Outside Theroux, few people understand the delusions of travel better than English photographer Laurence Stephens, whose new book, Bored Tourists, brilliantly captures the ennui of the iPhone-clutching hordes who descend on Europe each summer to see the same churches and museums as everyone else. The idea for the book came to Stephens a few years ago in Barcelona, where he had recently moved. As one of the world’s most popular tourist destinations, Barcelona attracts travelers from around the world to gawk at landmarks like the 15th-century Barcelona Cathedral; Stephens began spending his days hanging around the cathedral, quietly photographing the crowds.
“Juxtaposed against the beautiful architecture was an array of bemused, disillusioned tourists, bored, half-asleep, unintentionally waiting to be photographed,” he says.
Stephens subsequently traveled to tourists attractions in Germany, Spain, Portugal, and his native England to shoot more images for the series.

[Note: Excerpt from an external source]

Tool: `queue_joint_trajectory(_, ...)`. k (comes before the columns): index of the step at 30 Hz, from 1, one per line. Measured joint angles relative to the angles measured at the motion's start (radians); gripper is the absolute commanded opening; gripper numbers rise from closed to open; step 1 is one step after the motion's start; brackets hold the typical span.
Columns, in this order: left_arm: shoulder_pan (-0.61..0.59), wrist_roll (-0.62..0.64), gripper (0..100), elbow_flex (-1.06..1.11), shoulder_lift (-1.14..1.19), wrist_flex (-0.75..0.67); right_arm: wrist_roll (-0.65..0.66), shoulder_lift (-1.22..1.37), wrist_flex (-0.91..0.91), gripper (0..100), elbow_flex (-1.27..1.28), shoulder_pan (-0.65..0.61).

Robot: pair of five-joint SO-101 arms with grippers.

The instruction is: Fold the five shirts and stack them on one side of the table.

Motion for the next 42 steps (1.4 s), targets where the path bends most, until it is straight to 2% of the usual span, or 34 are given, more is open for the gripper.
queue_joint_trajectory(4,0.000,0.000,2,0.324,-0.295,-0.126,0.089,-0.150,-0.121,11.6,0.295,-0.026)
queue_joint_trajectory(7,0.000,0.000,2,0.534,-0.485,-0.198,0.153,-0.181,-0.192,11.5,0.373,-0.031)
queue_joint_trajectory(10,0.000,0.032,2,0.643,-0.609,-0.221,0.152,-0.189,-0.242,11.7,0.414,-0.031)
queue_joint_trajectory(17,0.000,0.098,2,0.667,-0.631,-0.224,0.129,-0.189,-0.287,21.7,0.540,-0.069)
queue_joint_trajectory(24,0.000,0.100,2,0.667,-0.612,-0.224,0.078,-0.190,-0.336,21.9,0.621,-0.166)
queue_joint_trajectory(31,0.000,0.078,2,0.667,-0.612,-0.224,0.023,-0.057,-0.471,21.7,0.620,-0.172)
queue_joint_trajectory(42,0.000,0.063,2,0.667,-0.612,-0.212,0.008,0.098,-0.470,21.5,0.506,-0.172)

No matter the location, the tourists always seemed more interested in their cameras or smartphones than the sites they had traveled so far to visit. “Since the advent of the smartphone and social media, our expectations of a holiday are being challenged more than ever,” the photographer says. “Along with our need to record what we are doing while we’re traveling is the fact that with our smartphones we have a constant stream of entertainment to draw us away from our ‘real life’ experiences.”
Stephens employed square format photography to crop out identifying location markers from his images, keeping the focus on the tourists themselves. As a result, it’s often impossible to tell what country the images were taken in, much less the tourist site being visited. According to Stephens, that’s just the point: whether they’re posing next to a palm tree, staring slack-mouthed at a painting, or blithely wielding a selfie-stick, the tourists he captures seem hilariously oblivious to their surroundings.
Of course, Stephens is himself a kind of tourist in these images, experiencing life through the digital mediation of his camera. “Any time I’m away from the familiarity of home I’m going to want a camera with me,” he says. “If I ever needed a camera-free holiday I would choose something that takes my attention away from the distractions of life.”